Last night I went over to Olga's house and had dinner with her parents. Olga, of course, is living in Arizona, studying as an exchange student, and wasn't able to make dinner. It was all right though; I figured she'd be a no show.
My dinner with Anya and Victor was the first of what will soon be many good-bye meals. Friday night I'll be gathering together my best Ukrainian friends for one, final vodka fest. True, I'll still have a week in Bar, but I don't want to have my going away party at the last minute. It'd be too sad. So I'm having it on Friday, at the restaurant
Alyanc, while I still have a week to go.
Saturday, following the vodka fest, I'm going to the village with Roma and his family because it's time to kill the pig. I can't really think of a more culturally appropriate thing to do this close to departure. I will
not, mind you, be helping or participating in the slaughtering of the pig. I plan to stuff my ears with cotton balls, bury my head under a pillow, and turn the TV up real loud. I've heard the death screams of a pig before and suffice to say, it's not an experience I want to repeat.
However...
I have also
tasted the meat of a freshly slaughtered pig and it was downright delicious. Downright delectable. Downright an experience I'll gladly repeat.
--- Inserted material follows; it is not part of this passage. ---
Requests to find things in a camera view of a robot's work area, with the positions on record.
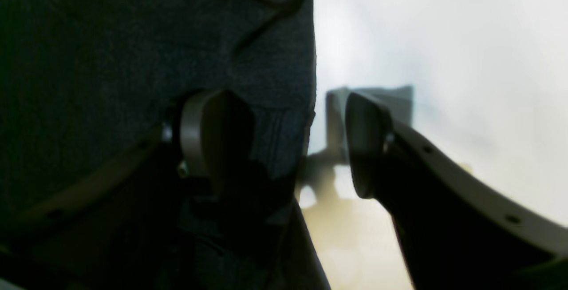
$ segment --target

Don't judge. You'd like it too.
In other news, it's really no fun moving when you're doing it all alone. Packing, moving, cleaning that final time are all things that I've historically done with friends, or parents. (Good times, right guys?) However, here, I'm flying solo, and for two reasons. One: As nobody I could possibly sucker into helping me has ever flown, let alone moved long distance, they really aren't much help. It takes a lot longer to tell people what to do than to just do it yourself. And two: It's sad, I've found, to pack, or talk about packing, with people who don't want to see me go. So it's a solo act this time around.
The cats
definitely know that something is up. Well, that's not true entirely.
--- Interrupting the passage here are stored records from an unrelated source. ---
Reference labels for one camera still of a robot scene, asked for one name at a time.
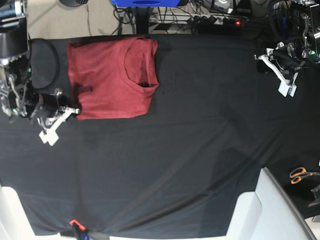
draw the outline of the black cloth
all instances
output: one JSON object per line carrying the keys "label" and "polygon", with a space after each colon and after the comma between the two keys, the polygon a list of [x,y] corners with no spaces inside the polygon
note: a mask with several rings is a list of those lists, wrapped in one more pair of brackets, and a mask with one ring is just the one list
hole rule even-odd
{"label": "black cloth", "polygon": [[[319,72],[304,70],[294,98],[283,97],[274,74],[257,73],[252,41],[152,38],[159,87],[146,115],[71,118],[53,147],[42,144],[38,126],[24,119],[9,124],[0,115],[0,183],[17,191],[37,235],[68,231],[76,218],[110,236],[223,236],[238,196],[255,190],[262,167],[283,186],[298,160],[317,170]],[[66,46],[74,40],[51,41],[61,64],[55,86],[64,94]],[[45,46],[32,46],[35,84],[51,80],[49,55]],[[295,202],[301,210],[308,204],[303,196]]]}

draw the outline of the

Klitchko definitely knows that something is up. Phoebe seems relatively oblivious. A few weeks ago, both cats had themselves quit the adventure in Kiev. It was their first time outside my apartment and they were troopers. I took them to the state clinic where they got their rabies shots, their microchips, and their kitty passports.
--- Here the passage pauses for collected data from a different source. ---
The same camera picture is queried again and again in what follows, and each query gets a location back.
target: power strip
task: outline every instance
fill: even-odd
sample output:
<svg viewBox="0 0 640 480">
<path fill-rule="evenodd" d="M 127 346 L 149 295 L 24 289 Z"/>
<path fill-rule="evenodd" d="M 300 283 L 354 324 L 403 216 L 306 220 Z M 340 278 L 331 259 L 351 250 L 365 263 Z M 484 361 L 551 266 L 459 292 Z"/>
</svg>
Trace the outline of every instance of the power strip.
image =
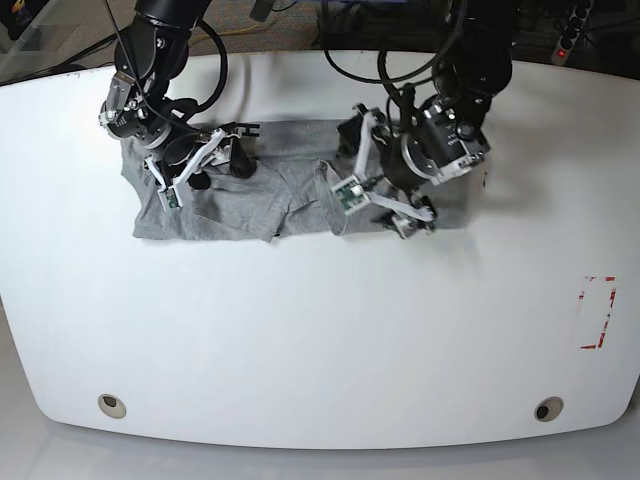
<svg viewBox="0 0 640 480">
<path fill-rule="evenodd" d="M 551 63 L 558 66 L 564 66 L 571 55 L 573 47 L 575 46 L 580 32 L 582 32 L 584 25 L 589 18 L 589 14 L 593 9 L 594 0 L 578 0 L 576 7 L 573 9 L 573 13 L 567 22 L 567 28 L 562 32 L 562 37 L 556 45 L 556 49 L 551 56 Z"/>
</svg>

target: white tabletop
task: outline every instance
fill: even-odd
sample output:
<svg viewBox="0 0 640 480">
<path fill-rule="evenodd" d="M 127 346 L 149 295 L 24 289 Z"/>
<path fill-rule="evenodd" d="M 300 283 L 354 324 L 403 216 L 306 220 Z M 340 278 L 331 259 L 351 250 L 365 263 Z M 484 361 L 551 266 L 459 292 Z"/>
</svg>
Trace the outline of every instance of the white tabletop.
<svg viewBox="0 0 640 480">
<path fill-rule="evenodd" d="M 374 74 L 372 54 L 338 59 Z M 421 61 L 398 55 L 393 71 Z M 204 99 L 216 67 L 193 60 L 174 93 Z M 487 120 L 494 178 L 465 231 L 193 244 L 131 237 L 138 200 L 118 143 L 97 126 L 110 74 L 0 90 L 12 112 L 0 120 L 0 292 L 50 418 L 356 449 L 547 435 L 625 411 L 640 371 L 637 83 L 517 65 Z M 213 113 L 346 118 L 383 100 L 318 53 L 258 55 L 232 59 Z M 350 272 L 348 293 L 336 269 Z M 249 299 L 245 284 L 256 286 Z M 606 341 L 581 349 L 599 343 L 607 289 L 617 293 Z M 100 412 L 104 393 L 125 402 L 123 420 Z M 564 411 L 537 422 L 552 396 Z"/>
</svg>

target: white table
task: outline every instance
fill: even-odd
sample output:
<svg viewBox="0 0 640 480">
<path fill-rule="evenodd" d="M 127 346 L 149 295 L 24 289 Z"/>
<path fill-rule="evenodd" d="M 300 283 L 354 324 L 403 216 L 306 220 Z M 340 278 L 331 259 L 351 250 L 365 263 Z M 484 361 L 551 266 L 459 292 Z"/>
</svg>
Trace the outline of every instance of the white table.
<svg viewBox="0 0 640 480">
<path fill-rule="evenodd" d="M 374 74 L 371 54 L 338 59 Z M 397 56 L 392 71 L 421 61 Z M 192 60 L 174 94 L 203 100 L 216 67 Z M 517 65 L 487 120 L 494 178 L 466 231 L 190 244 L 130 235 L 137 197 L 97 126 L 110 75 L 0 90 L 11 112 L 0 292 L 45 415 L 176 440 L 362 449 L 547 435 L 625 411 L 640 371 L 637 83 Z M 234 57 L 213 113 L 346 118 L 383 99 L 317 53 Z M 338 266 L 358 286 L 349 294 Z M 581 349 L 599 342 L 609 287 L 603 348 Z M 105 393 L 125 402 L 124 419 L 98 409 Z M 536 421 L 552 396 L 564 411 Z"/>
</svg>

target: gray cloth
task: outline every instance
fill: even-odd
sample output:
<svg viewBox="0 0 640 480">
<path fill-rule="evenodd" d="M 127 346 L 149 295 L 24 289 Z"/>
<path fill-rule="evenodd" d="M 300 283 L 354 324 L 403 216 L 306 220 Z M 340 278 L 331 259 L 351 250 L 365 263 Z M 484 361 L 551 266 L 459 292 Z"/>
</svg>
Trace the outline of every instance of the gray cloth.
<svg viewBox="0 0 640 480">
<path fill-rule="evenodd" d="M 211 188 L 195 191 L 190 206 L 170 212 L 163 210 L 155 179 L 144 168 L 144 158 L 149 152 L 133 139 L 123 140 L 122 175 L 134 187 L 141 203 L 133 235 L 150 240 L 260 239 L 269 242 L 275 236 L 331 230 L 336 234 L 381 231 L 379 224 L 372 223 L 384 213 L 380 207 L 369 206 L 348 219 L 338 218 L 338 224 L 348 221 L 342 229 L 335 227 L 335 212 L 340 209 L 325 209 L 318 202 L 314 180 L 323 166 L 329 163 L 333 173 L 341 177 L 353 171 L 352 160 L 336 159 L 336 127 L 340 123 L 335 120 L 261 124 L 259 138 L 242 139 L 247 154 L 258 160 L 253 177 L 235 178 L 228 165 L 206 167 Z M 378 162 L 371 163 L 376 168 Z M 440 187 L 425 186 L 438 209 L 439 228 L 459 228 L 464 223 L 470 200 L 465 178 Z M 334 219 L 333 228 L 327 216 Z"/>
</svg>
Due complications with ticketing, I won't be able to bring the cats with me on the plane, so I'm shipping them to San Francisco a day or two before I leave. The logistics are still being worked out, and it'd be a lie to say I'm not stressed out about it, but I know that it'll all work out. No matter how stressed out I am about packing, leaving, saying good-bye, getting the cats home, getting myself and Jason home; no matter how overwhelmed I find myself in the here and now, the truth is that in 14 days, I'll be back in America.
And that truth, in the here and now, is utterly surreal.